Replace the shutil.which delegation with an explicit resolver (_resolve_in_trusted_dirs) that searches only the trusted directories, in order, and returns the first executable match. The current working directory and ambient PATH are never consulted.

  • POSIX execute-bit (X_OK) and Windows extension semantics are preserved via _is_executable_file, so behavior is unchanged apart from removing the CWD/PATH leakage.
  • Empty and duplicate trusted dirs are skipped (an empty entry would otherwise resolve relative to CWD).
  • Binaries already resolvable in the existing trusted dirs return exactly as before.

Tests

  • Rewrote the search-path tests to assert the deterministic probe order (site-packages -> Conda -> CUDA_HOME, plus the Windows-specific dir layout) by recording the probed candidates.
  • Added TestResolveInTrustedDirs: CWD isolation (the core regression), first-matching-dir-wins, empty/duplicate dir skipping, and POSIX non-executable rejection.

Local checks: ruff check and ruff format --check pass on both files; the resolver logic and CWD-isolation behavior were verified on a real filesystem (this package does not import on macOS due to the Linux-only dlinfo binding, so the mocker-based suite runs in CI on Linux/Windows).

… search CWD

find_nvidia_binary_utility assembled a bounded list of trusted directories
(NVIDIA wheel bin/, CONDA_PREFIX, CUDA_HOME/CUDA_PATH) and then delegated to
shutil.which(name, path=trusted_dirs). On Windows shutil.which prepends the
process current working directory to the search even when an explicit path=
is supplied, so a binary located in an arbitrary (possibly attacker-writable)
CWD could be returned in preference to the trusted CUDA / Conda / wheel
binary.

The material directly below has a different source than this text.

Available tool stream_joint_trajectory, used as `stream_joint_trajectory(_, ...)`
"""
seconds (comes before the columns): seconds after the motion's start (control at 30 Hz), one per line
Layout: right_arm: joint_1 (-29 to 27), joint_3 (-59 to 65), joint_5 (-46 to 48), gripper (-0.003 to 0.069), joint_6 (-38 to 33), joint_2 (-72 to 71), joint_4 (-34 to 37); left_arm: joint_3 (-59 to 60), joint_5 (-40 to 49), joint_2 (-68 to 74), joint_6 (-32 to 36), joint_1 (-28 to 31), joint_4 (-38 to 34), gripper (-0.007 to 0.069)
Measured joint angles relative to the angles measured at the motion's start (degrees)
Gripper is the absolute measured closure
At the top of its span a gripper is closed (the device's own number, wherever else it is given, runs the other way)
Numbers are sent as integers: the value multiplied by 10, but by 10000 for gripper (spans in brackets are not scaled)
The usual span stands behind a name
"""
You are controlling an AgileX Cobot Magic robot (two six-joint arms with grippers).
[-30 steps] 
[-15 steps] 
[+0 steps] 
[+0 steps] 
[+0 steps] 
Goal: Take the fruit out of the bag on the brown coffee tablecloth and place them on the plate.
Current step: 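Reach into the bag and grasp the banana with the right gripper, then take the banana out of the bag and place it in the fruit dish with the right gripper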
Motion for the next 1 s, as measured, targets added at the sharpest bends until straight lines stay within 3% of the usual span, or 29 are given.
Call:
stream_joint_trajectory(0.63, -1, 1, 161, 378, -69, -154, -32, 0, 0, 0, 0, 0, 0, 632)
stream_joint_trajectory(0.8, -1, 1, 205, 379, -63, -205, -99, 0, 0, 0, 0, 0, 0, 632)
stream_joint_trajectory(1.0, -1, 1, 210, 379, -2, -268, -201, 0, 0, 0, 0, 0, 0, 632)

That violates the pathfinder contract of a deterministic lookup over
a documented, bounded set of trusted roots.

Replace the shutil.which delegation with an explicit resolver that searches
only the trusted directories, in order, returning the first executable match.
The current working directory and ambient PATH are never consulted. POSIX
execute-bit (X_OK) and Windows extension semantics are preserved, so behavior
is unchanged except for removing the CWD/PATH leakage. Names resolved in the
existing trusted dirs return exactly as before.

Rewrites the search-path tests to assert the deterministic probe order and
adds TestResolveInTrustedDirs covering CWD isolation, first-match-wins,
empty/duplicate dir skipping, and POSIX non-executable rejection.

Fixes NVIDIA#2119
@copy-pr-bot

copy-pr-bot Bot commented Jun 10, 2026

Copy link
Copy Markdown
Contributor

This pull request requires additional validation before any workflows can run on NVIDIA's runners.

Pull request vetters can view their responsibilities here.

Contributors can view more details about this message here.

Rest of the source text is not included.